If you've been a knitter for any length of time, this might have happened to you... one of my husband's work colleagues is a knitter. Her knitting friend passed away. Friend's husband gave the Professor's colleague some knitting. One day, the Professor speaks with her in the hall, and she asks if I might help with it. Then, my husband -the Professor- brings home a package.
First, there were a pile of needles, which I gave to a local yarn shop so they could use it in their teaching and charity programs. Also in the pile was this pattern, a Basketweave Jacket from an Elle magazine book publication from 1986.
In the pile of yarns were a bunch of dark gray skeins of Rowan Donegal Lambswool
and some skeins of tweedy brown Rowan Fox Tweed.
Also, two fronts and one back of a vest, with the 2.5mm needles still stuck in the knitting.
Now, I wear a lot of brown and gray, but I'd not voluntarily knit with this dark gray. It's hard to see to work with it. Plus, unless I'm knitting socks, I'd not consider knitting anything this fine...the pattern says the gauge should be 33 stitches =4". (That's FINE KNITTING, folks!)

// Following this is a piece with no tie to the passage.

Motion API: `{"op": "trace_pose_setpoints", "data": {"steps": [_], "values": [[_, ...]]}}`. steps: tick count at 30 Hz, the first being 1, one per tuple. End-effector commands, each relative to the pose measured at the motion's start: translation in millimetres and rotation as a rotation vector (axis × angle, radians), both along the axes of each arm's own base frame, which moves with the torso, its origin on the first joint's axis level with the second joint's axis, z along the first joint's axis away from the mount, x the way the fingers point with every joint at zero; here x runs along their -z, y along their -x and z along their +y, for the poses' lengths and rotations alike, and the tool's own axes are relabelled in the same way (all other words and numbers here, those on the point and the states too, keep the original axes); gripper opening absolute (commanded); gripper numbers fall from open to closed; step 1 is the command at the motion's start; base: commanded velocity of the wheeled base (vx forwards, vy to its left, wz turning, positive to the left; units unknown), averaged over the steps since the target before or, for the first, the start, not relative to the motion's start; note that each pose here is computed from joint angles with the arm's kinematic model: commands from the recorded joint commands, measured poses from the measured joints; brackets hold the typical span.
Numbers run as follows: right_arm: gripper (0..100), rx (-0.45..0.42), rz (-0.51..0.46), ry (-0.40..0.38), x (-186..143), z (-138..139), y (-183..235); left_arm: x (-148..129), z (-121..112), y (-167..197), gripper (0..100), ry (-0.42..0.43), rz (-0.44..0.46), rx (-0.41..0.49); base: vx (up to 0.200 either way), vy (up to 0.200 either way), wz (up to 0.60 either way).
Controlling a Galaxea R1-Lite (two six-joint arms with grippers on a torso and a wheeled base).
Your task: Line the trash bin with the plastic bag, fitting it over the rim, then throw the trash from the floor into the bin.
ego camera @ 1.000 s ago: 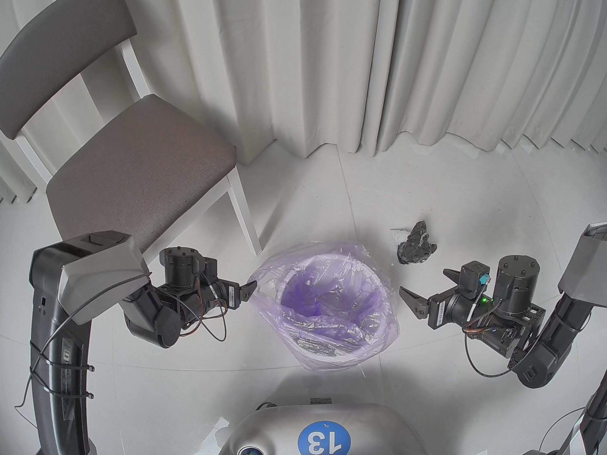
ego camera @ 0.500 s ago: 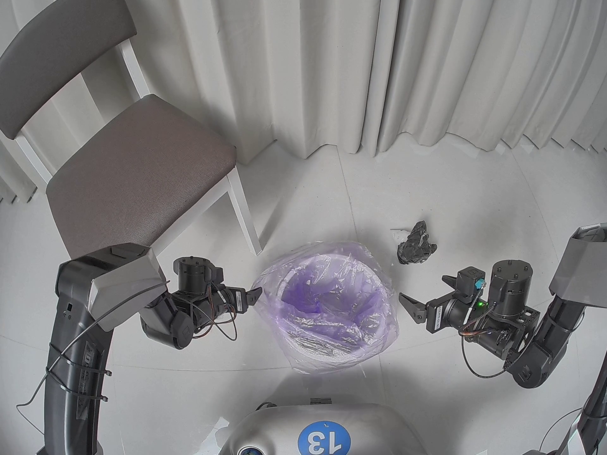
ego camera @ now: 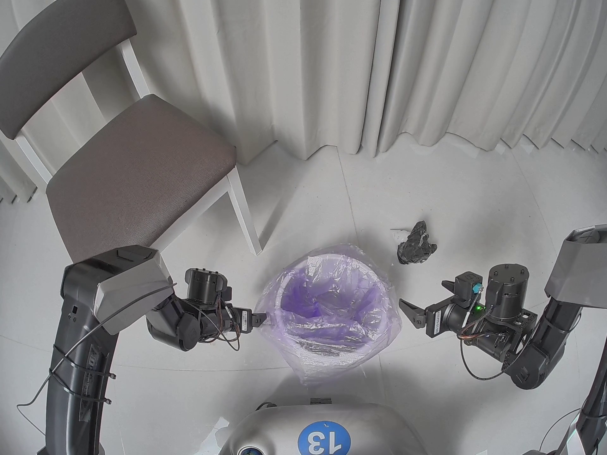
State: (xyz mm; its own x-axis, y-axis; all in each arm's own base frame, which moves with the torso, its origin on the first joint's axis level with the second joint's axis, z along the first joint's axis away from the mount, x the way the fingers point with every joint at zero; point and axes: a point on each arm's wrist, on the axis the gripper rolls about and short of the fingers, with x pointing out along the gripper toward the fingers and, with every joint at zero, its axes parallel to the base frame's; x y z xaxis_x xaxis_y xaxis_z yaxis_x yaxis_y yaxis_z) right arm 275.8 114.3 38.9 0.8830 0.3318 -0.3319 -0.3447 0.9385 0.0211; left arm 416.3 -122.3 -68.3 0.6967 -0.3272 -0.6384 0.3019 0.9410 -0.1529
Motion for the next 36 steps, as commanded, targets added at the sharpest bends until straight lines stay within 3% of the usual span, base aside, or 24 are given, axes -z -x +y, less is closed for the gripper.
{"op": "trace_pose_setpoints", "data": {"steps": [1,5,7,9,12,15,17,28,36], "values": [[100,-0.003,0.008,0.007,2.2,0.3,0.9,-5.0,-3.4,-0.2,100,0.004,-0.019,0.007,0.0,0.0,0.0],[100,-0.007,-0.006,0.013,-0.7,0.5,1.3,-6.9,-3.6,-3.5,100,0.017,-0.055,0.001,0.0,0.0,0.0],[100,-0.012,-0.021,0.017,-5.6,-0.3,4.4,-20.1,1.8,-6.1,100,0.065,-0.153,-0.019,0.0,0.0,0.0],[100,-0.014,-0.048,0.019,-14.9,-2.8,9.4,-25.4,2.7,-4.8,100,0.096,-0.195,-0.023,0.0,0.0,0.0],[100,-0.015,-0.056,0.02,-18.3,-4.0,12.0,-25.5,0.1,-3.6,100,0.107,-0.205,-0.017,0.0,0.0,0.0],[100,-0.02,-0.082,0.027,-26.7,-6.4,17.9,-21.1,-13.4,-6.5,100,0.11,-0.232,0.016,0.0,0.0,0.0],[100,-0.025,-0.09,0.028,-29.4,-6.3,19.8,-32.2,-20.4,-19.0,100,0.121,-0.269,0.027,0.0,0.0,0.0],[100,-0.027,-0.183,0.0,-63.8,-14.6,33.9,-62.3,-40.5,-55.4,100,0.111,-0.256,0.032,0.0,0.0,0.0],[100,-0.067,-0.168,-0.014,-80.1,-30.8,41.9,-65.0,-49.5,-71.4,100,0.05,-0.206,-0.008,0.0,0.0,0.0]]}}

However, when I looked at it, I saw I could just finish the row, cast off, sew up the seams and the vest would be nearly made. I wouldn't make it like the 1986 vintage pattern, but I'd have a vest...to wear, if it suits, or to give away.
The task was made a bit more difficult because some of the lights in our living room were temporarily not working, it's winter time, and dark as all get out. Plus, we had yet another virus going on, and I had a hard time concentrating while watching all those kids shows and catering to a sick 4 year old. (AGAIN.)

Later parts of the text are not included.